Information provided: Begin

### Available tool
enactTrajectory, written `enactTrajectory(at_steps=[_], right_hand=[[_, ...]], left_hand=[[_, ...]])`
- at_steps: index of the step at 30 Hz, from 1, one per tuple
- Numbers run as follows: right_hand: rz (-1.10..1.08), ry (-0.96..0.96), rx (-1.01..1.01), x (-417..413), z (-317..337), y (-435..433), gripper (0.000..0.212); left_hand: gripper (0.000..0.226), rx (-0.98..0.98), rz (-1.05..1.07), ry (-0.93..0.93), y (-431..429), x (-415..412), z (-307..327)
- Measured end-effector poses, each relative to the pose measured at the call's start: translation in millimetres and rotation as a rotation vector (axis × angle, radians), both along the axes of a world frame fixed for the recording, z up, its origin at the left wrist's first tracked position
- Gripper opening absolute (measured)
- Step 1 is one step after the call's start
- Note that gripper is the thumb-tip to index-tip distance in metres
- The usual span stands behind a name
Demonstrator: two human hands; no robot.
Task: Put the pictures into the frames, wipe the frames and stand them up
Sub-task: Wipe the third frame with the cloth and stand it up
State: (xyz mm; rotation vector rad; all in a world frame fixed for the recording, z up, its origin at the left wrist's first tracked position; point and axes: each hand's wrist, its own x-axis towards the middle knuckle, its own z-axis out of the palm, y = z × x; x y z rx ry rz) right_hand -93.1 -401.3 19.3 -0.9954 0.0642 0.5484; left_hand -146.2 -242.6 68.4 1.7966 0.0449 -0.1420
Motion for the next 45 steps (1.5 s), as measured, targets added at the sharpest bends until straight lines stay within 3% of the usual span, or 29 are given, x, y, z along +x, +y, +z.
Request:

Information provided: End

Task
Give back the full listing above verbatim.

Task output
### Available tool
enactTrajectory, written `enactTrajectory(at_steps=[_], right_hand=[[_, ...]], left_hand=[[_, ...]])`
- at_steps: index of the step at 30 Hz, from 1, one per tuple
- Numbers run as follows: right_hand: rz (-1.10..1.08), ry (-0.96..0.96), rx (-1.01..1.01), x (-417..413), z (-317..337), y (-435..433), gripper (0.000..0.212); left_hand: gripper (0.000..0.226), rx (-0.98..0.98), rz (-1.05..1.07), ry (-0.93..0.93), y (-431..429), x (-415..412), z (-307..327)
- Measured end-effector poses, each relative to the pose measured at the call's start: translation in millimetres and rotation as a rotation vector (axis × angle, radians), both along the axes of a world frame fixed for the recording, z up, its origin at the left wrist's first tracked position
- Gripper opening absolute (measured)
- Step 1 is one step after the call's start
- Note that gripper is the thumb-tip to index-tip distance in metres
- The usual span stands behind a name
Demonstrator: two human hands; no robot.
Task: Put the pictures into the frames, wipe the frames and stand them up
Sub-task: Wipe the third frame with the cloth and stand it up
State: (xyz mm; rotation vector rad; all in a world frame fixed for the recording, z up, its origin at the left wrist's first tracked position; point and axes: each hand's wrist, its own x-axis towards the middle knuckle, its own z-axis out of the palm, y = z × x; x y z rx ry rz) right_hand -93.1 -401.3 19.3 -0.9954 0.0642 0.5484; left_hand -146.2 -242.6 68.4 1.7966 0.0449 -0.1420
Motion for the next 45 steps (1.5 s), as measured, targets added at the sharpest bends until straight lines stay within 3% of the usual span, or 29 are given, x, y, z along +x, +y, +z.
Request:

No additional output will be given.